"""

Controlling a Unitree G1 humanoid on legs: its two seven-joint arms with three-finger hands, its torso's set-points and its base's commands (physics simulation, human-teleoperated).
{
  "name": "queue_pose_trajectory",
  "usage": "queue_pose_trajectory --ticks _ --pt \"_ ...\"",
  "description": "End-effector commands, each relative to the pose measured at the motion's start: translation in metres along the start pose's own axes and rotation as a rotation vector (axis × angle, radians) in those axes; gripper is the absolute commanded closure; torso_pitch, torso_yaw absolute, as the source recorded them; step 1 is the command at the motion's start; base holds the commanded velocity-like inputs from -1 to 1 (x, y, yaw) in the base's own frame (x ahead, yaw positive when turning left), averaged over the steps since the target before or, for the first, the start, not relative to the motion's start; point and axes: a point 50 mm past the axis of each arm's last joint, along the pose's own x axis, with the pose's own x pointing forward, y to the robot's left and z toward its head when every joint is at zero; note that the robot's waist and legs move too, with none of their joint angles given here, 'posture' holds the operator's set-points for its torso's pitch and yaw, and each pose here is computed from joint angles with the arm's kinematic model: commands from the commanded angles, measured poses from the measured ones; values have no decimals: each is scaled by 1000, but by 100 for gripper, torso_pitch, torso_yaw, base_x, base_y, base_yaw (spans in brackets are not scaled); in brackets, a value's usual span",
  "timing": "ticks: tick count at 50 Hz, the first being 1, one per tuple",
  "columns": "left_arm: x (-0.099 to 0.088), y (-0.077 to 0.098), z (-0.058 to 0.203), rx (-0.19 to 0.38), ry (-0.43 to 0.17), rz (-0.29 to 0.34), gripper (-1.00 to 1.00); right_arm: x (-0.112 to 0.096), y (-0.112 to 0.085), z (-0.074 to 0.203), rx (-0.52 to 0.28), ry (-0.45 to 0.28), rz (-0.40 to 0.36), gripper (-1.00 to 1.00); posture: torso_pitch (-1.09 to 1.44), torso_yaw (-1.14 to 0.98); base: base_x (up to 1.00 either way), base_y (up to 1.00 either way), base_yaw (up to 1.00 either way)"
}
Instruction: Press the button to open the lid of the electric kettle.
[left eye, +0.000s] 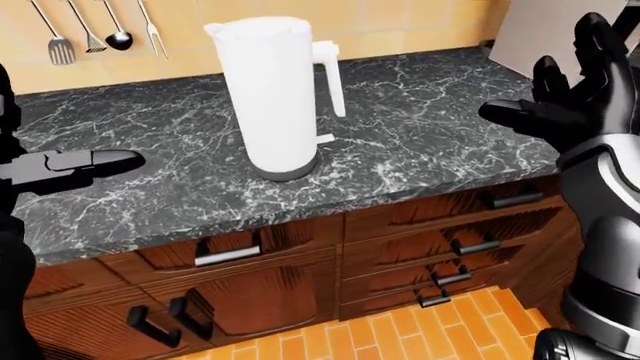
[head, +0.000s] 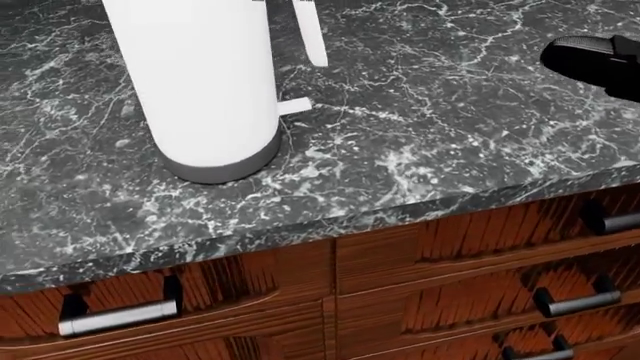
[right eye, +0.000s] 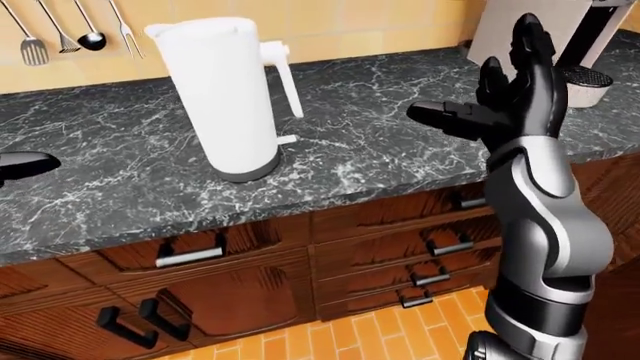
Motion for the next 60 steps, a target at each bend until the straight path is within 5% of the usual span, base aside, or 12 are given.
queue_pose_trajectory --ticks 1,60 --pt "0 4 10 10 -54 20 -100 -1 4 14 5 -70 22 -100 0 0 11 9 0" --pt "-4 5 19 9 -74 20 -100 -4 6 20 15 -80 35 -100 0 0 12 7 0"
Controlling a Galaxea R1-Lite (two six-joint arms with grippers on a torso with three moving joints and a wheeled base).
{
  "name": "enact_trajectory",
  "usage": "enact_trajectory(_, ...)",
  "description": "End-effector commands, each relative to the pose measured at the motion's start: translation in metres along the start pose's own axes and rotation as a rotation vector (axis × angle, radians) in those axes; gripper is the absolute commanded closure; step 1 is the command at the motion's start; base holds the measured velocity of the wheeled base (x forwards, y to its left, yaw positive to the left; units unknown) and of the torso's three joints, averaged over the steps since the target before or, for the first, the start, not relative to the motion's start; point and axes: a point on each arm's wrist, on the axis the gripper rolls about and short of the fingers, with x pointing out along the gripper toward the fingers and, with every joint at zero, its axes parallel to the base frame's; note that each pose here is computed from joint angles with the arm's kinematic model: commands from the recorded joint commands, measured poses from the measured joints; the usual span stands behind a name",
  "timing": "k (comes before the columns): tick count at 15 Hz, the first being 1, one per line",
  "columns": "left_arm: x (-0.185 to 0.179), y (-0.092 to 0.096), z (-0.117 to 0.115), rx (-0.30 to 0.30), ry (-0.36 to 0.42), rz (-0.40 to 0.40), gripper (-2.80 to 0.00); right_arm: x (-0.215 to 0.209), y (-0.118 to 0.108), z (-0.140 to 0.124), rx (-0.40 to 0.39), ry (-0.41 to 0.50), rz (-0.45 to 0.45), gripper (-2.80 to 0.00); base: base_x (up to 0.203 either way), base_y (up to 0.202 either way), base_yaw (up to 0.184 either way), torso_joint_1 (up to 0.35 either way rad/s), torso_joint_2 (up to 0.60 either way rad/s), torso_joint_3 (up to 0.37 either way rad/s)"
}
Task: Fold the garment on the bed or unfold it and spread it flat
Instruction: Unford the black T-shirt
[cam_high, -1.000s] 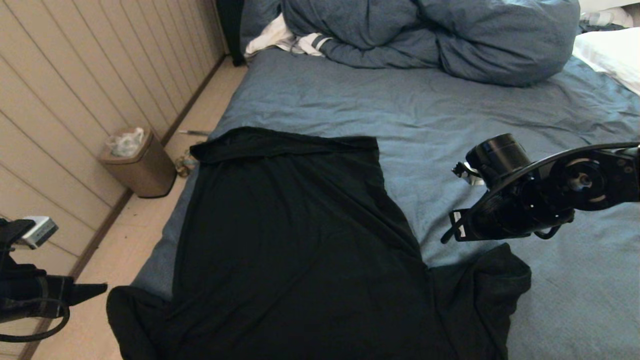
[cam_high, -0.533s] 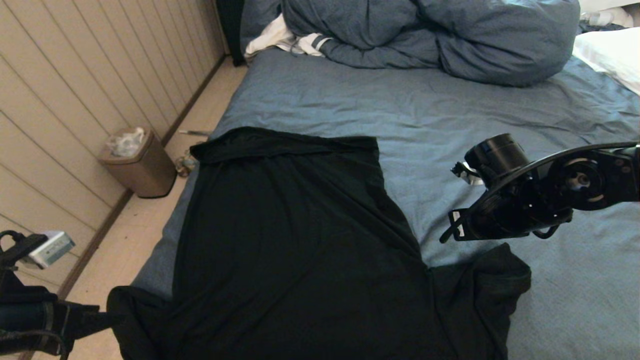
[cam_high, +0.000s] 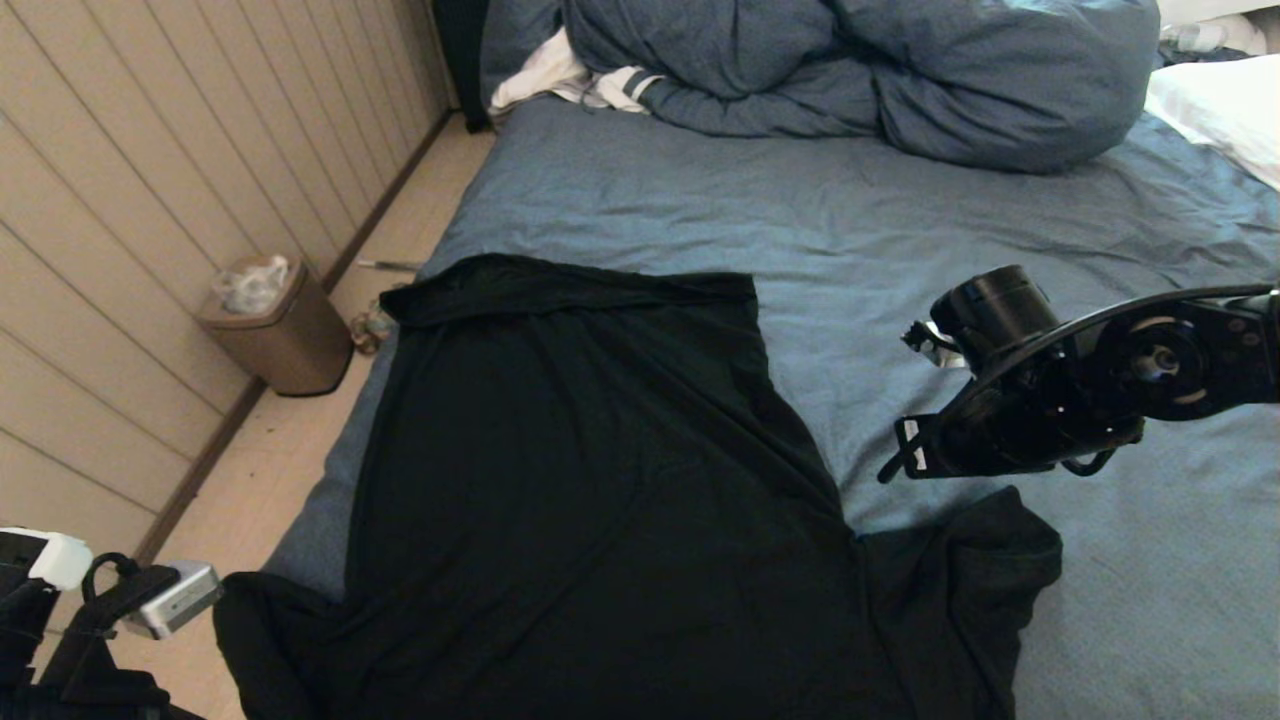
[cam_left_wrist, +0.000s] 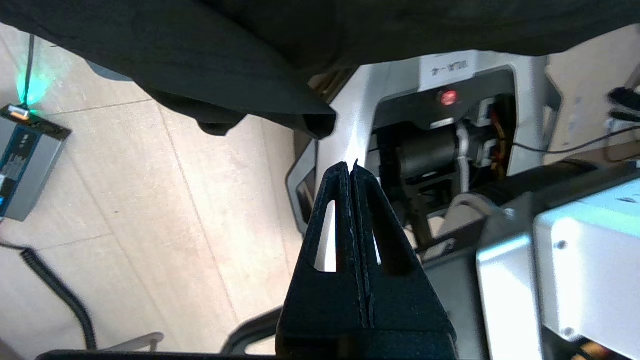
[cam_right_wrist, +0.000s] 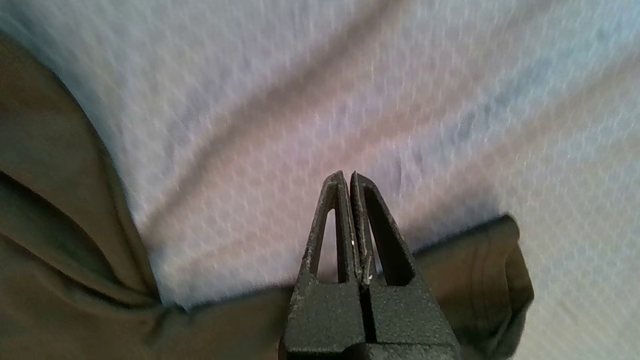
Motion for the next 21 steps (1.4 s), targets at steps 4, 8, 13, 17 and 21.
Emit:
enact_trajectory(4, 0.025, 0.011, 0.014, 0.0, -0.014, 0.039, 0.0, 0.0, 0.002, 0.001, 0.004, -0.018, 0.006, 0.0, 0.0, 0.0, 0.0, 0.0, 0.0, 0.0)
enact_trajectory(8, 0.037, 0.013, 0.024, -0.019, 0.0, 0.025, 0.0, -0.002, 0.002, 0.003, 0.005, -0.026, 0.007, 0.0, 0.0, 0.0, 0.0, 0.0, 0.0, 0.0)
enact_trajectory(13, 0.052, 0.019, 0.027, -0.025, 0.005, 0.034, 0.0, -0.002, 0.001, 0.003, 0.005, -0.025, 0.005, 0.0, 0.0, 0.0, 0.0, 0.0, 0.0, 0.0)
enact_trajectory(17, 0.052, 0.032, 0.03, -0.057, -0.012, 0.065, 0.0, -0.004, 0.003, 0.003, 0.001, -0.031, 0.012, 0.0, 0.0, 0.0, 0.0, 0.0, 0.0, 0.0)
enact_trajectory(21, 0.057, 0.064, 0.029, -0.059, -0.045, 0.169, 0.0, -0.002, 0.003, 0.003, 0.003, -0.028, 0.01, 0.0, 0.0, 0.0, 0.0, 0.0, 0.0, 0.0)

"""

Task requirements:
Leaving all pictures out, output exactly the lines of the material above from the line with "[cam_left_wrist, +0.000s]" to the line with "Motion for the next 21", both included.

Answer to the exercise:
[cam_left_wrist, +0.000s] 
[cam_right_wrist, +0.000s] 
Motion for the next 21 steps (1.4 s), targets at steps 4, 8, 13, 17 and 21.

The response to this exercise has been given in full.